DESCRIPTION OF THE TASK: Filter the lines below, copying only those with the string "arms".

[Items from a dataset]
────────────────

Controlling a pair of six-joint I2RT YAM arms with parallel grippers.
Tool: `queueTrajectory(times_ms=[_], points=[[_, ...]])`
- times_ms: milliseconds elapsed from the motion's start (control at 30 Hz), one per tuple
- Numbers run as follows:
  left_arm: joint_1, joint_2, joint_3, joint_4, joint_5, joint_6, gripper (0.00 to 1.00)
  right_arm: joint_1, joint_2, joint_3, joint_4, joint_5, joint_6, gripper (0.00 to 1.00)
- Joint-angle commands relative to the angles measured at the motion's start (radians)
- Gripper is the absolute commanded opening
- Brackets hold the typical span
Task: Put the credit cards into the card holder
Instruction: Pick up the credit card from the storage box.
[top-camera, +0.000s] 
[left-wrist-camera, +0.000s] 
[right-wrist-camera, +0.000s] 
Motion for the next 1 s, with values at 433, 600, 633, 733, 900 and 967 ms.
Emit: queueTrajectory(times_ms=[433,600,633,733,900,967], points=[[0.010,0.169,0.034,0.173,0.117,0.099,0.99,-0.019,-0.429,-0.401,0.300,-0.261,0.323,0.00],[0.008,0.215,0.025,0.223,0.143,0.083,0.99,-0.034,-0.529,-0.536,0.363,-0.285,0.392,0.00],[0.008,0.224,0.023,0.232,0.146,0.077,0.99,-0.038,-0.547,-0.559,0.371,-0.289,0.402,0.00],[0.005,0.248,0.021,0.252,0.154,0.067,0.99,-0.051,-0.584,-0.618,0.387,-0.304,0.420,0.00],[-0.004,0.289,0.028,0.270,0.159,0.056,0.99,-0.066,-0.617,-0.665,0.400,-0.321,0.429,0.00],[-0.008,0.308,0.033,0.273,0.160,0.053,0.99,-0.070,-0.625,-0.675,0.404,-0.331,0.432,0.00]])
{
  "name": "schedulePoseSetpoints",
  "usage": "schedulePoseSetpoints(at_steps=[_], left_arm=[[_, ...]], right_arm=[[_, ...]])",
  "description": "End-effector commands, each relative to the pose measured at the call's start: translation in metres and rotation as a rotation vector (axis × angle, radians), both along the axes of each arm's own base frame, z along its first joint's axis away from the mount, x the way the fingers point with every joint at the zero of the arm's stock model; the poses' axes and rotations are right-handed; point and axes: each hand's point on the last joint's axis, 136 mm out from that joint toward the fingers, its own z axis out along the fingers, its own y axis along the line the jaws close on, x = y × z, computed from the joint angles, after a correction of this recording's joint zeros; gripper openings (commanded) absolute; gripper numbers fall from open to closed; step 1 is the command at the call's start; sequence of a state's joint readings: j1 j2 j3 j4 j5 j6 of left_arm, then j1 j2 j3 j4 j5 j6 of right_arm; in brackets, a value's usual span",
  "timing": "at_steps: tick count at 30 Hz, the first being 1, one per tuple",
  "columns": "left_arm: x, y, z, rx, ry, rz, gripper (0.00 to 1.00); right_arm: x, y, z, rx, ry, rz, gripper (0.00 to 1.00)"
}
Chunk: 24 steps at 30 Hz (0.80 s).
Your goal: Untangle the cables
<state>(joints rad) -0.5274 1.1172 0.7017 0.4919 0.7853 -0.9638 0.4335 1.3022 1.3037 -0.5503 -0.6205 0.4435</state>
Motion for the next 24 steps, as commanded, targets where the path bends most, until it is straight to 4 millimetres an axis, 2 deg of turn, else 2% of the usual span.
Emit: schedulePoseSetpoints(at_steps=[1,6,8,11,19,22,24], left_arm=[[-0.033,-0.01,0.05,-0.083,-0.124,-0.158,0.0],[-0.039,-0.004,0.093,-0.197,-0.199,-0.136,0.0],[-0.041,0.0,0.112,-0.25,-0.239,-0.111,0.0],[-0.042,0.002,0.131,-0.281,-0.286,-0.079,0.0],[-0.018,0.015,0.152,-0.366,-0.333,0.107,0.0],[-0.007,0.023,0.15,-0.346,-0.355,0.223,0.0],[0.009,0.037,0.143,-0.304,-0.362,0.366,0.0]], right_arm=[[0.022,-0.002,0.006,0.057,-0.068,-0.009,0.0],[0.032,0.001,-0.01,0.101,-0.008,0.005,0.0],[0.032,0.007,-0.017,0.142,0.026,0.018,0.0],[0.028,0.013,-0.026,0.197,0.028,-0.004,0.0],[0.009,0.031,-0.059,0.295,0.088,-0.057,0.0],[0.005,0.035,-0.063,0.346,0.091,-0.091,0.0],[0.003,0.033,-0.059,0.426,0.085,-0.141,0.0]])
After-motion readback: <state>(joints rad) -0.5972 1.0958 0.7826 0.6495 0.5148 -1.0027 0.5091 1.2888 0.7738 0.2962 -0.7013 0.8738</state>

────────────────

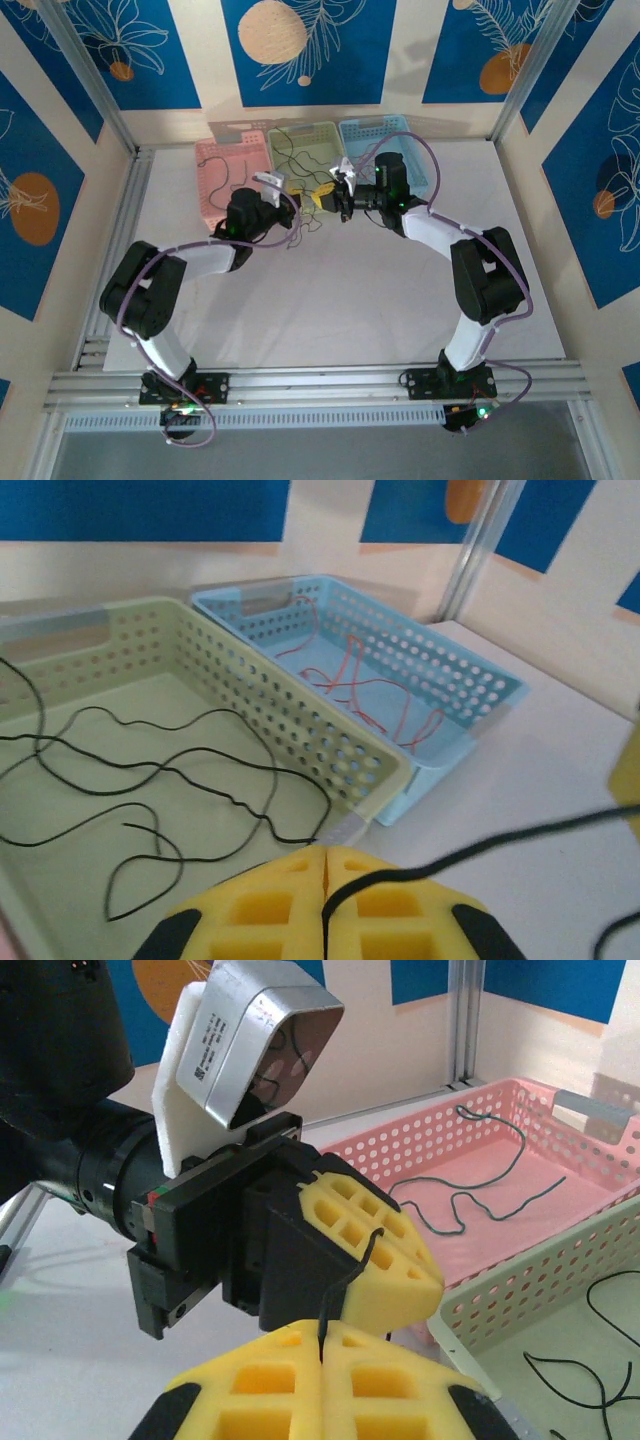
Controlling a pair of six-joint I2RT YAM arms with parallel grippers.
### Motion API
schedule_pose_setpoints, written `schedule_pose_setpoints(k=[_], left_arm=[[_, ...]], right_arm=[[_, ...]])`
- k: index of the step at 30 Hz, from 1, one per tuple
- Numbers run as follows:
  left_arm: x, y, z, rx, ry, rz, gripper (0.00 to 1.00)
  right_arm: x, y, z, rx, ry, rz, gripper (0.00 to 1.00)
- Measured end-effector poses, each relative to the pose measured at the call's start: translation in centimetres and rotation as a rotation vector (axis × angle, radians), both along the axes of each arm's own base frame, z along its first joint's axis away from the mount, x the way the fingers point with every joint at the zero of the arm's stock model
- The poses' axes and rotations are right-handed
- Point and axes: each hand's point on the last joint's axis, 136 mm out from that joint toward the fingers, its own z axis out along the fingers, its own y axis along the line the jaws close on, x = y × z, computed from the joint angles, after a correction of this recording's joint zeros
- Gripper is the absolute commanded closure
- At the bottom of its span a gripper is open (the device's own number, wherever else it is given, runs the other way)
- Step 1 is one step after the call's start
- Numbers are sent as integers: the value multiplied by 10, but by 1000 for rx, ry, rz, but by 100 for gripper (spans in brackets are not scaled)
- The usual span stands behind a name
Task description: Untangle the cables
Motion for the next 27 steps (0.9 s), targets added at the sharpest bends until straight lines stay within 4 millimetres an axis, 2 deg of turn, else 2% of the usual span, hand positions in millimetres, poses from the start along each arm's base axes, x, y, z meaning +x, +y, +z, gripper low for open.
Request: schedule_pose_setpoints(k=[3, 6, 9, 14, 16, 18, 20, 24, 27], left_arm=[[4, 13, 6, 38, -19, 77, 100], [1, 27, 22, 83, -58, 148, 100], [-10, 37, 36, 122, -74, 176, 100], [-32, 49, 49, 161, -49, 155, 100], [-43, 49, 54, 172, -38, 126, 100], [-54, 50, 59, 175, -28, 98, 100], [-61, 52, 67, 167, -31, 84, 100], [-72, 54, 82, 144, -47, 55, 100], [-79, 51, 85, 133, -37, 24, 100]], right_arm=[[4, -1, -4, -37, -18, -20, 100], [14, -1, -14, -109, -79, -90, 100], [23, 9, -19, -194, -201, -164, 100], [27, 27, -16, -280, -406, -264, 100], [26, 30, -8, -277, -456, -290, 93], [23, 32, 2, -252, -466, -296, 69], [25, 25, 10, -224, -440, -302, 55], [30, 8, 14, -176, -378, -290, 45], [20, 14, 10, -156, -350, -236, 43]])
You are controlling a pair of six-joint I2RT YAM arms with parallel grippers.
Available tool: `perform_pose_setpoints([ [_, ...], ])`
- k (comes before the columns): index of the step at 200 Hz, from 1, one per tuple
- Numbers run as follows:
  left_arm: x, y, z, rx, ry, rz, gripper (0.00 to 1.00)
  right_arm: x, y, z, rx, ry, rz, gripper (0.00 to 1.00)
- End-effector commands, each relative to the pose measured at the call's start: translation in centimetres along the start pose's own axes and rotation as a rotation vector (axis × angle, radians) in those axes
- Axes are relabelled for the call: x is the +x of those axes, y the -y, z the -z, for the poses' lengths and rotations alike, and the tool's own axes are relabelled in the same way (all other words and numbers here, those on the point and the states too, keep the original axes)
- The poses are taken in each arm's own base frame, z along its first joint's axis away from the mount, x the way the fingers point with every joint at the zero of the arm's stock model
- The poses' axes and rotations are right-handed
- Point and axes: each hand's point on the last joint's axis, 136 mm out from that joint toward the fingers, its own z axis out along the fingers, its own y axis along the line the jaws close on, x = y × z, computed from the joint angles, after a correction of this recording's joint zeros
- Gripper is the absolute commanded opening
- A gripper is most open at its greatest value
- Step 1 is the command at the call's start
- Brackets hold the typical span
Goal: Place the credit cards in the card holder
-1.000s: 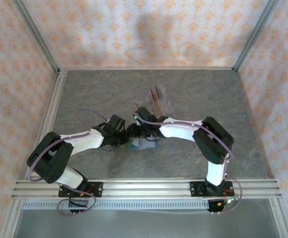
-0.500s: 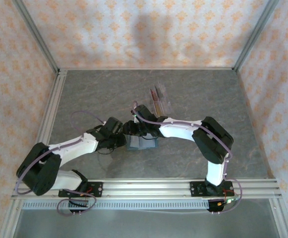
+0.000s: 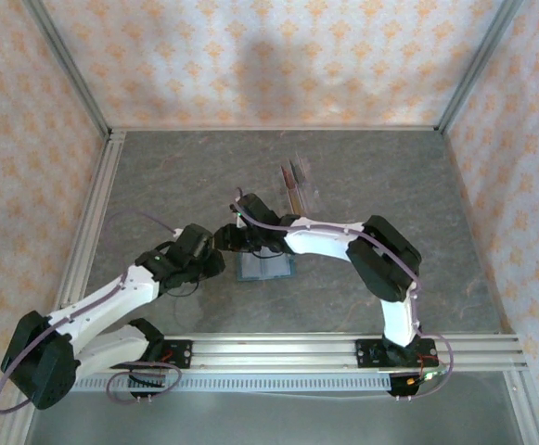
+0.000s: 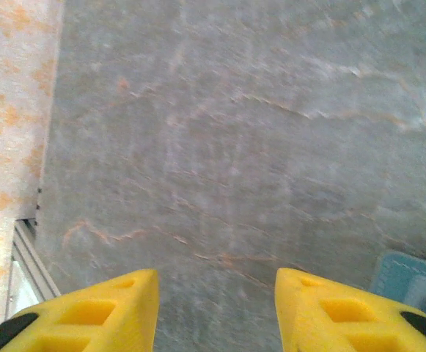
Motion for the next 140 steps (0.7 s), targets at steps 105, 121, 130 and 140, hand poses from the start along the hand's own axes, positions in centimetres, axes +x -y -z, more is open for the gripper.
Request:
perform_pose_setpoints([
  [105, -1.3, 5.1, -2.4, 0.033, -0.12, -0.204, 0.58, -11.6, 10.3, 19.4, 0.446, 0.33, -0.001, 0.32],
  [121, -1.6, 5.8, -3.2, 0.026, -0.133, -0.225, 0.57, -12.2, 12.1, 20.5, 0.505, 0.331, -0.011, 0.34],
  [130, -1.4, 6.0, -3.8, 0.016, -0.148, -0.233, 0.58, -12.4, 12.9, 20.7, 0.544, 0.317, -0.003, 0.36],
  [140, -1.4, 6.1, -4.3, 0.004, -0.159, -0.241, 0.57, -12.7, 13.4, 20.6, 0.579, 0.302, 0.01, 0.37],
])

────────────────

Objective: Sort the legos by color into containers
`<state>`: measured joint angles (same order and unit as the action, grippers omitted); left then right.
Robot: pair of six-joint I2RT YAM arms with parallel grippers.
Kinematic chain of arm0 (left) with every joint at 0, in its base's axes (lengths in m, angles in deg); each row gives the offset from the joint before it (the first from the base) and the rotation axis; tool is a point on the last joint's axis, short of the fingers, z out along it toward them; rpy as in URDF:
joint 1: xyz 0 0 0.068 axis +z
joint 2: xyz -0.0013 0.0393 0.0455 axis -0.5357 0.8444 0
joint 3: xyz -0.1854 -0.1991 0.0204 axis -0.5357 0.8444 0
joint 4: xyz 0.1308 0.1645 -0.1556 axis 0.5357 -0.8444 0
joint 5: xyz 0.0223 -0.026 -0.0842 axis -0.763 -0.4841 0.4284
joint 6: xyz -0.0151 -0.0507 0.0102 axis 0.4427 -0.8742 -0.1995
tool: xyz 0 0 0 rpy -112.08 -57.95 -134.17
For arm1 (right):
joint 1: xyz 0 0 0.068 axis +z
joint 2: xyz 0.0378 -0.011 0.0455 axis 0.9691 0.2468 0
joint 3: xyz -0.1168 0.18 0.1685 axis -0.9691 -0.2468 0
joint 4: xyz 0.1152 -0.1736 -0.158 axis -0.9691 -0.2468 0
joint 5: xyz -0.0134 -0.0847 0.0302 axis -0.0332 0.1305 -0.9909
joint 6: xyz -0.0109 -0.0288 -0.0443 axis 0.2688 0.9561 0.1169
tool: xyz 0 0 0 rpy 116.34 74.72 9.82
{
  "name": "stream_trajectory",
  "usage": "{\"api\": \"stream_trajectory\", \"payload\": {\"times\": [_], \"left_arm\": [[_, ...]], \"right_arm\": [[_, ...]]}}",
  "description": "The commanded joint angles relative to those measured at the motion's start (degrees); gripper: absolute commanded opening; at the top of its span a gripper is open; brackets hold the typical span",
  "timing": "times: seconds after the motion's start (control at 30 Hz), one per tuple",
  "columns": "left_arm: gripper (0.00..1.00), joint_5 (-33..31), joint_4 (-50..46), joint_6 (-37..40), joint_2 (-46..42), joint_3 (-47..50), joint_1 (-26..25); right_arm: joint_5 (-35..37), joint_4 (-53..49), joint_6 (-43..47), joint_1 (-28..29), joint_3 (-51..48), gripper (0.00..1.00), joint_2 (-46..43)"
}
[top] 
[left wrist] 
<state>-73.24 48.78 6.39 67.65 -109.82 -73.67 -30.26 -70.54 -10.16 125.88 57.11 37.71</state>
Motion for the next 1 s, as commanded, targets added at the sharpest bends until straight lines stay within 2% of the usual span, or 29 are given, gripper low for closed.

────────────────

COMPLETED TASK:
Controlling a pair of six-joint I2RT YAM arms with parallel grippers.
Controlling a pair of six-joint I2RT YAM arms with parallel grippers.
You are controlling a pair of six-joint I2RT YAM arms with parallel grippers.
Robot: pair of six-joint I2RT YAM arms with parallel grippers.

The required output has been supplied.